YOUR OBJECTIVE – All lines in the records below with the word "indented" must be returned.

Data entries
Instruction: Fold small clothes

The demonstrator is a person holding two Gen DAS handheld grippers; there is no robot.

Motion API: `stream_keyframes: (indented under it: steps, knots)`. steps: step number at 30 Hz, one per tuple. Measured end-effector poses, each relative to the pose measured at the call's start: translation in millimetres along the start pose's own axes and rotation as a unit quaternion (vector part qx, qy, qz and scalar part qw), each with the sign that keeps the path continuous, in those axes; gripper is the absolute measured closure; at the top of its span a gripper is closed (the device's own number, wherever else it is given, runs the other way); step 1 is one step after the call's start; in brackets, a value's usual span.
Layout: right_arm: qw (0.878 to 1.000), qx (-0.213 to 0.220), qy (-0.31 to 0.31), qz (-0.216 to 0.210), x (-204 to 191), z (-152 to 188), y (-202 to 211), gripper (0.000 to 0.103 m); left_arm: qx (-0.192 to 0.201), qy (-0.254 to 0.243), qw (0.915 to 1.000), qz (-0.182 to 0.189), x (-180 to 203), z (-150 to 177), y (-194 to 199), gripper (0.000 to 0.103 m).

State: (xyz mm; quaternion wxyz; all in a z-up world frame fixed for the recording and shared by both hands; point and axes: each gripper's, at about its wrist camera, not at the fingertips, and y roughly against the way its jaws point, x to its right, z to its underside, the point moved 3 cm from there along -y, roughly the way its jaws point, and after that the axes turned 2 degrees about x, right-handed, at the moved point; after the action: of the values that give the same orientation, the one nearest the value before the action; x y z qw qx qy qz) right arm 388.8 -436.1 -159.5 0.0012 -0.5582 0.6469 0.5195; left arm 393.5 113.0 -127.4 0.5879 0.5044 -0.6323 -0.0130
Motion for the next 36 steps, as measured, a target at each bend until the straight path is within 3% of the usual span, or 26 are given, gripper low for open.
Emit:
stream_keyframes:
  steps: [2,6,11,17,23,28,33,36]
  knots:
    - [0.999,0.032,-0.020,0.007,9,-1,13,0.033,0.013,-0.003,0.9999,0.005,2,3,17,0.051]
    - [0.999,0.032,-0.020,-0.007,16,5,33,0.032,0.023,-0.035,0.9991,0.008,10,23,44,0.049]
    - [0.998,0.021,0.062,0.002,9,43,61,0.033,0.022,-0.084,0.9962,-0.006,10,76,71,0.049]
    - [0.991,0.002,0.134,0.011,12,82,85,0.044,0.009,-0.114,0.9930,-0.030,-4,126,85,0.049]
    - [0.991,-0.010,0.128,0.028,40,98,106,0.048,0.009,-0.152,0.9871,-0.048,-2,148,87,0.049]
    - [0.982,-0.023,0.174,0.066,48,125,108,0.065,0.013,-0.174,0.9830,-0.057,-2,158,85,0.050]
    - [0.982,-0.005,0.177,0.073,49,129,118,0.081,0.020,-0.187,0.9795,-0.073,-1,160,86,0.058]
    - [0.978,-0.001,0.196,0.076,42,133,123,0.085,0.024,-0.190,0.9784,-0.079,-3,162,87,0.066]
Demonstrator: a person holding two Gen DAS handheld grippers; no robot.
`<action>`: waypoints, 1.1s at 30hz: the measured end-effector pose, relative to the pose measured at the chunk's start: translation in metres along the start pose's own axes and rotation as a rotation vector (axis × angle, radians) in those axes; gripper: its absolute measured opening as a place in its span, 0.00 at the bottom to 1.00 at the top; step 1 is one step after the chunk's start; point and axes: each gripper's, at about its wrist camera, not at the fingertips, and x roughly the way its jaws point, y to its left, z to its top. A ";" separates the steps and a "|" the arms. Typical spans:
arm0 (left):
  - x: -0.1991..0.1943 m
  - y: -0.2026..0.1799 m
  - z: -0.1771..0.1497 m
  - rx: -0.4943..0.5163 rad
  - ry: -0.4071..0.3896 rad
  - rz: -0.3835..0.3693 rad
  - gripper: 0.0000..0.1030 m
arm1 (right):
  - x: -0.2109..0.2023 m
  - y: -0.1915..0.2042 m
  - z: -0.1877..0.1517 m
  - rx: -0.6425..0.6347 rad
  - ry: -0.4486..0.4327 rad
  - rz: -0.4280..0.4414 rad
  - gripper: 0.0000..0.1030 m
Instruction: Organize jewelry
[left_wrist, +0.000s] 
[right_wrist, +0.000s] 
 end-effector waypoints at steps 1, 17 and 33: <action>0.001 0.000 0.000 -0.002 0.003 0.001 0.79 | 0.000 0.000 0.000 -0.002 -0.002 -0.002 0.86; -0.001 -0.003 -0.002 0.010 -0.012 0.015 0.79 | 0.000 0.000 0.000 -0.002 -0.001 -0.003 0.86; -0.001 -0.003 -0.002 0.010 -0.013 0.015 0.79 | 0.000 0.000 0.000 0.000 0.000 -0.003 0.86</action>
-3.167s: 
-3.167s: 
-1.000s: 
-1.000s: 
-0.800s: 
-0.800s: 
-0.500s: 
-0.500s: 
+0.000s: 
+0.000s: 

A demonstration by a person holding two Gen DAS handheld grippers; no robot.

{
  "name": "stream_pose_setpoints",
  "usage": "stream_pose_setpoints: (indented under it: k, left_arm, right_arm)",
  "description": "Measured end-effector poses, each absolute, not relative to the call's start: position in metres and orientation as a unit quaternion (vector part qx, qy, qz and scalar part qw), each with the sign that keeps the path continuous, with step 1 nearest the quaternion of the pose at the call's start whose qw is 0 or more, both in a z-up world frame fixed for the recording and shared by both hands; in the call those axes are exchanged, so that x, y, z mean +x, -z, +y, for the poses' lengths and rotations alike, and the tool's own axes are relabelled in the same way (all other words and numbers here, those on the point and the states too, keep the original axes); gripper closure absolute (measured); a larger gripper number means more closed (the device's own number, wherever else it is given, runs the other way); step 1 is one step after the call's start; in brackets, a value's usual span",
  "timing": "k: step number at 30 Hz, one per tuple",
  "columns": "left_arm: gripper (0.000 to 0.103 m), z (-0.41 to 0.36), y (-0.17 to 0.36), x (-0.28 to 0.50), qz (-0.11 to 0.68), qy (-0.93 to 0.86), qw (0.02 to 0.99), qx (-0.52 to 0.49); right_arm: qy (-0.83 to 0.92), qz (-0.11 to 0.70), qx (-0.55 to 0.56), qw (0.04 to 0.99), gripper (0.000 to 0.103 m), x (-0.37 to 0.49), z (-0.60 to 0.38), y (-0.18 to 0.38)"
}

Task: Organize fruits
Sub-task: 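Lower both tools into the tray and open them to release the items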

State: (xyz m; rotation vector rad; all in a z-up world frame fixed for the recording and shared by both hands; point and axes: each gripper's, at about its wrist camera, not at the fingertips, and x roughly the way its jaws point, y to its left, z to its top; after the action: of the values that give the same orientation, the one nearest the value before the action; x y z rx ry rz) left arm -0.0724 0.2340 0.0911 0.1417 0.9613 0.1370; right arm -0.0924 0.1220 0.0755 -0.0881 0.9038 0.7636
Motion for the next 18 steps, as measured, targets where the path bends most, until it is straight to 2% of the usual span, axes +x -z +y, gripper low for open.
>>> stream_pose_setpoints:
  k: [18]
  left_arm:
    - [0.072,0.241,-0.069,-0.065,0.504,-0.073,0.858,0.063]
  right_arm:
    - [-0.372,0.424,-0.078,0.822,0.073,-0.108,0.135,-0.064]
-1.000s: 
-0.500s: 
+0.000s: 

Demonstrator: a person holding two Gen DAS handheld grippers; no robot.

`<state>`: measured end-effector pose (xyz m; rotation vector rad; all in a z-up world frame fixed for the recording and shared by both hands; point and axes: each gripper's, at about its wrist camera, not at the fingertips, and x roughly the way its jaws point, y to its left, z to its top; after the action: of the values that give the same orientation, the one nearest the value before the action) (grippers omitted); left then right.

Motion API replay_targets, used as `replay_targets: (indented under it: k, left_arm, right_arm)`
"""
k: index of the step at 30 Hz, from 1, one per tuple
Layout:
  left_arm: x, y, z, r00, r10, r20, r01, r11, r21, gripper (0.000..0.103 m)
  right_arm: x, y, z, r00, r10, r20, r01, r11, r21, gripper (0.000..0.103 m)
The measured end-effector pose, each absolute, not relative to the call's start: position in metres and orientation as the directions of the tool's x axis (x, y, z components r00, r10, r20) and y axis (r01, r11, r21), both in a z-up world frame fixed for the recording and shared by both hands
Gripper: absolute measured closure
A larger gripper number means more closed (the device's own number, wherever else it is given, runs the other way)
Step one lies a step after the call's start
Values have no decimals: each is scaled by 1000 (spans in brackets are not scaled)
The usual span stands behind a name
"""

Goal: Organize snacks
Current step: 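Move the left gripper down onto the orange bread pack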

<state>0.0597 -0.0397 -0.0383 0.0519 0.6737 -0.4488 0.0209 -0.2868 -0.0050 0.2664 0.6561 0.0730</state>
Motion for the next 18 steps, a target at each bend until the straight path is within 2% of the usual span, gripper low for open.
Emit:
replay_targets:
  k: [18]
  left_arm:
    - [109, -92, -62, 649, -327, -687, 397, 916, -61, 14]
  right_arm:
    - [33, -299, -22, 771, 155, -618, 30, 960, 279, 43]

ANSWER BOX –
Motion API: `stream_keyframes: (indented under it: steps, knots)`. steps: step number at 30 Hz, one per tuple. Measured end-effector poses, each relative to the pose measured at the call's start: translation in millimetres along the start pose's own axes and rotation as a unit quaternion (vector part qx, qy, qz and scalar part qw), each with the sign that keeps the path continuous, in those axes; gripper is the absolute measured closure; at the top of its span a gripper is closed (the device's own number, wherever else it is given, runs the other way); step 1 is one step after the call's start; in brackets, a value's usual span.
  "usage": "stream_pose_setpoints: (indented under it: k, left_arm, right_arm)",
Motion API replay_targets, used as `replay_targets: (indented under it: k, left_arm, right_arm)`

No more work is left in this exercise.